How does one start to build one's own fabber? RepRap and Fab@Home both offer instructions. There is of course the caveat that the technology is new and experimental and bleeding-edge, so it's not a shrink-wrapped thing where you simply tear open the packaging and start using it. My goal in this posting is mostly to decide whether it makes sense for me to start work on a fabber. My early conclusion is that I'd like the field to mature a little bit more, but it might be fun to tinker with just the 3-axis motion part (check out the video), probably using this microcontroller board.
The RepRap folks have a page about constructing their version 1.0 fabber, called "Darwin". They recommend that you join the RepRap Research Foundation, which supports new fabber builders, and you can purchase parts from their on-line store.
Fab@Home has a Getting Started page with links to their catalog and the list of materials that you can fab with. A pre-assembled Fab@Home fabber will set you back about $3600 plus shipping, currently with a 6-to-8 week lead time, so I guess people are buying them.
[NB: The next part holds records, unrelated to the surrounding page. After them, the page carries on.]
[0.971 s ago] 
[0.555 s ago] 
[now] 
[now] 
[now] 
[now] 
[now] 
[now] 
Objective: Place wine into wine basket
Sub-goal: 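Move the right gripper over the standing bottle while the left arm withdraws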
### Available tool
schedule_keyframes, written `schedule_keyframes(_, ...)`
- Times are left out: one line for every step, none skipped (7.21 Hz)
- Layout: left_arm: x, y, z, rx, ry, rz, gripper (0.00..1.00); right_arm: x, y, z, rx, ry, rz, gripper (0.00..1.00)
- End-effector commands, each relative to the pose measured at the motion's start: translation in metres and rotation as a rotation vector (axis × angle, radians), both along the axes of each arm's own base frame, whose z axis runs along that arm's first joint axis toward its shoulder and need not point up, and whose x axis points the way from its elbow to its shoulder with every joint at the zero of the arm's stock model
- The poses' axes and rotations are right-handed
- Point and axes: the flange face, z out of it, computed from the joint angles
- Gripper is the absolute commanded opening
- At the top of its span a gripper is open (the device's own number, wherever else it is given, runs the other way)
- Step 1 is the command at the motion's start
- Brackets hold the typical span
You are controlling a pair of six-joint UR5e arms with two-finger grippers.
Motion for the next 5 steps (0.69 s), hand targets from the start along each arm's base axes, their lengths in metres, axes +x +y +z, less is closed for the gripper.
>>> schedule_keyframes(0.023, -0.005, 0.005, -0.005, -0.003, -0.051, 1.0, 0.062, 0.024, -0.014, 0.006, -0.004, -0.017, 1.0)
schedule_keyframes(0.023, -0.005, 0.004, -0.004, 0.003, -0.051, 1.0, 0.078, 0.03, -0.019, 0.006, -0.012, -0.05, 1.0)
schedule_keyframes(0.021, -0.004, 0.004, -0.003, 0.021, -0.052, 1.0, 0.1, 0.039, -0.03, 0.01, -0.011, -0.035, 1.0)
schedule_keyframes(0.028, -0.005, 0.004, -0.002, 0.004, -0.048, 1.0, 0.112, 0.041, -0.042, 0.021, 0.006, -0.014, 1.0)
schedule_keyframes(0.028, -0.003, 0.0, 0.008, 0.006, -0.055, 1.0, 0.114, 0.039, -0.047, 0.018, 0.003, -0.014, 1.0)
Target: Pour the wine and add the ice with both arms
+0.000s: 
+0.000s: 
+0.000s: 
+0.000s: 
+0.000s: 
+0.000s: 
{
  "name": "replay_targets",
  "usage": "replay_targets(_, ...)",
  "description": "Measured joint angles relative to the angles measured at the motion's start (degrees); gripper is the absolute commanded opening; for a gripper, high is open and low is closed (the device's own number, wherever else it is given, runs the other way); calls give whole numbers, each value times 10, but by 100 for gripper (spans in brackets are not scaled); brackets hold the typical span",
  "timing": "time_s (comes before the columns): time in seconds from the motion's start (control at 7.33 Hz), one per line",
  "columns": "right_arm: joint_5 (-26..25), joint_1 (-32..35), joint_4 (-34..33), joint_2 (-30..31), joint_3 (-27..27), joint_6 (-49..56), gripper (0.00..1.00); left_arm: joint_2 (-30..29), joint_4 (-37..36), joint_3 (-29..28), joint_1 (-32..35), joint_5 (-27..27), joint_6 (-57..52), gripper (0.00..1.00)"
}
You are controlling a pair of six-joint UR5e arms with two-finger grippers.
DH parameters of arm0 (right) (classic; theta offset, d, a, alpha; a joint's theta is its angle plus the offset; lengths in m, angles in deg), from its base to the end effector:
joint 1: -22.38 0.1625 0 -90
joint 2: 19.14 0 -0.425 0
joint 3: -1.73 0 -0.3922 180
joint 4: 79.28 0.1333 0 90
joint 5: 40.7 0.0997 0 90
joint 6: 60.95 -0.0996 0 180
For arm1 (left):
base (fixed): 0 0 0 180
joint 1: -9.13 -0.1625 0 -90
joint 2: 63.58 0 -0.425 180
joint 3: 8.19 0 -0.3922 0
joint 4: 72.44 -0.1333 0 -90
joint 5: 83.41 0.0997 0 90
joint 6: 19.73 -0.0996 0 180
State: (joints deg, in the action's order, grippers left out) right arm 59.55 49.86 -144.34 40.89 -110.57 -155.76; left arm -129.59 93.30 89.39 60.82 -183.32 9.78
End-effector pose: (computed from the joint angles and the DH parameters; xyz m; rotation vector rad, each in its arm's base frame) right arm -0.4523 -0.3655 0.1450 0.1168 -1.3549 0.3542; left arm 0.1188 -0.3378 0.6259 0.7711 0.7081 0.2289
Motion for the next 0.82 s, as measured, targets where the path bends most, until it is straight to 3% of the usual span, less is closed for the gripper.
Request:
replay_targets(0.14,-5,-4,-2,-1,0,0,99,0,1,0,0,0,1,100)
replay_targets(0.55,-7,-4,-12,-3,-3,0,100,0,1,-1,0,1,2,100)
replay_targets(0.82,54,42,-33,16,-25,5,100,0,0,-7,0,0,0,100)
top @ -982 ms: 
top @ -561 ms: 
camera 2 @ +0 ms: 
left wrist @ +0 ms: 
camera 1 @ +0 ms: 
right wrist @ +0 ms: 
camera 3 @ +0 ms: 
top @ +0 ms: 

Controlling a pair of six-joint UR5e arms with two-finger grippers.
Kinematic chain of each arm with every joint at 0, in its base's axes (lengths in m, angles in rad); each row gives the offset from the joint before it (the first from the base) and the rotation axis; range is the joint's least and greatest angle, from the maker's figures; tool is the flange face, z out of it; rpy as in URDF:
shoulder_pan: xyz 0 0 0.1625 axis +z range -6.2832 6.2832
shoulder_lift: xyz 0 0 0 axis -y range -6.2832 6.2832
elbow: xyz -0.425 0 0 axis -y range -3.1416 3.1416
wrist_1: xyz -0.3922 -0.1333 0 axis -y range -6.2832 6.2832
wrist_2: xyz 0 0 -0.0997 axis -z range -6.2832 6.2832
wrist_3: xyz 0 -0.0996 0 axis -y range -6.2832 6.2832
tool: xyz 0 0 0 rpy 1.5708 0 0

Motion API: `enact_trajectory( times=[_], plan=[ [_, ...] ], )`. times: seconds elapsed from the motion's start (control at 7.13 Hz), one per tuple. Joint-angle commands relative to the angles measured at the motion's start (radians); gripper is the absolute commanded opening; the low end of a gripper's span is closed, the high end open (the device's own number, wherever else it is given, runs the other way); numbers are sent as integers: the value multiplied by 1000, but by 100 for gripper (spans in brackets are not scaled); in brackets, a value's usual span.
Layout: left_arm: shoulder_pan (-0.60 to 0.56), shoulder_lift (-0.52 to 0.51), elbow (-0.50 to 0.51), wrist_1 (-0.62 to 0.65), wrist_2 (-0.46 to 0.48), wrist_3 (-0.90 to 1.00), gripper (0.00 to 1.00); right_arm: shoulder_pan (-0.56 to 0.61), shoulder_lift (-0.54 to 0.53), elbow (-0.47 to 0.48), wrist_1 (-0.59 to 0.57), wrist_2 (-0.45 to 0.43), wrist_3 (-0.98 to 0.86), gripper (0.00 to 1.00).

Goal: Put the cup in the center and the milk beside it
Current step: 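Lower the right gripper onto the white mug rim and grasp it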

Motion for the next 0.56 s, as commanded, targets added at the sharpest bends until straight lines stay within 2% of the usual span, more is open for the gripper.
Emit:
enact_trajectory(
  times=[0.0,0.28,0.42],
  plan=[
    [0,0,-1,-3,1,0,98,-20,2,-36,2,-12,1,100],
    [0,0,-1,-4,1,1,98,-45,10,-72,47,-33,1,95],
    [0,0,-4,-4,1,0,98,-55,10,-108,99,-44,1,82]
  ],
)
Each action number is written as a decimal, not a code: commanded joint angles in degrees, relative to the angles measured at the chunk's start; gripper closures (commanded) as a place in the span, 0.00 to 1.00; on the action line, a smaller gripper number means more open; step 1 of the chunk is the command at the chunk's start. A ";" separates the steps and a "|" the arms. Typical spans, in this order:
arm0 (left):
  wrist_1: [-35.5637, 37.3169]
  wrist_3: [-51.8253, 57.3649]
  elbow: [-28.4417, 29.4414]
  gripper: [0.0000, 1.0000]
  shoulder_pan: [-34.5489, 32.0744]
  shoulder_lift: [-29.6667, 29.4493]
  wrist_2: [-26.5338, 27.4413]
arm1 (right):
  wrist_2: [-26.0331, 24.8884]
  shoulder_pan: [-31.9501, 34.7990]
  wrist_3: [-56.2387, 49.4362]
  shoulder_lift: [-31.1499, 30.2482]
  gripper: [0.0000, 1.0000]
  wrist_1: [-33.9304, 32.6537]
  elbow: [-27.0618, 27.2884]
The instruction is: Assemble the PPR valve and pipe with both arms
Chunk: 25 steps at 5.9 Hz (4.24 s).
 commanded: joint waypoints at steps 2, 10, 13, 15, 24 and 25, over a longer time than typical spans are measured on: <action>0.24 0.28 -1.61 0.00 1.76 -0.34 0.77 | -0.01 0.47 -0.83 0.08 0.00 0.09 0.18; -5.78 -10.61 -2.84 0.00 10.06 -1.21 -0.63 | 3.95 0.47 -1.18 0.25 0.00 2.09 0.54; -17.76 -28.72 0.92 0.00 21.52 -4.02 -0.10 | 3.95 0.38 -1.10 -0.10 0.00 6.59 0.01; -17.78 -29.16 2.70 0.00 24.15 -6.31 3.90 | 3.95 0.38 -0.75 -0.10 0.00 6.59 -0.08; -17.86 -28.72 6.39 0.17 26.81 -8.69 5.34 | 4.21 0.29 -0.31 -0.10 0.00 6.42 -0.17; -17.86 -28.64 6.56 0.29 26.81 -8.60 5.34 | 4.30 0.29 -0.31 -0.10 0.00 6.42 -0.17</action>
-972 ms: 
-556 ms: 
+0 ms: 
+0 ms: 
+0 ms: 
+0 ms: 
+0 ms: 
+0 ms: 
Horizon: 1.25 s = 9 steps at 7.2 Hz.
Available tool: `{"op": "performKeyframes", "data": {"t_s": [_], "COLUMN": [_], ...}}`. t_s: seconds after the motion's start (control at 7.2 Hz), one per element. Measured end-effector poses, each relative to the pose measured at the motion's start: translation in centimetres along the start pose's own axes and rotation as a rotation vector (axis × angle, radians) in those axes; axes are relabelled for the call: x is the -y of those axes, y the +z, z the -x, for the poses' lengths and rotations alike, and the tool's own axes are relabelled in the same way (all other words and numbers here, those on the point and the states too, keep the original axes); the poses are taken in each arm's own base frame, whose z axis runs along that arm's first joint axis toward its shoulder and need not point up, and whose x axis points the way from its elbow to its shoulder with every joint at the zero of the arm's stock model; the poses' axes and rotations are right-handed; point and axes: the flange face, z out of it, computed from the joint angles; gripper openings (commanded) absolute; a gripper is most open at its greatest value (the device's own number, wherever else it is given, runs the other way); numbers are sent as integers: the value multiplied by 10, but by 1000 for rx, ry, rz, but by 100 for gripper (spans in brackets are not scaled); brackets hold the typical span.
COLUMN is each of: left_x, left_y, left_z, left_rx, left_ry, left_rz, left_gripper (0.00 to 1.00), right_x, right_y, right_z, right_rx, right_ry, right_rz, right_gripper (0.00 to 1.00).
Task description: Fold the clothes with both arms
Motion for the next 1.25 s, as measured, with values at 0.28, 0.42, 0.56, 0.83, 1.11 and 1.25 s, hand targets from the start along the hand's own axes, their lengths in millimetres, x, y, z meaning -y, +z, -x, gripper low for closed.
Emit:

The Fab@Home is an impressive thing, and good looking.
Hobbyist fabbers today look the way Linux did in 1993. In five or ten years fabbers will be much more common and much more polished, but the people tinkering today will have 99% of the fun. Linux in 1993 was not at all user friendly, everything needed to be hand-tweaked, and you needed to understand a lot of it to use any of it, and the same was true with cars in 1910, and with fabbers now.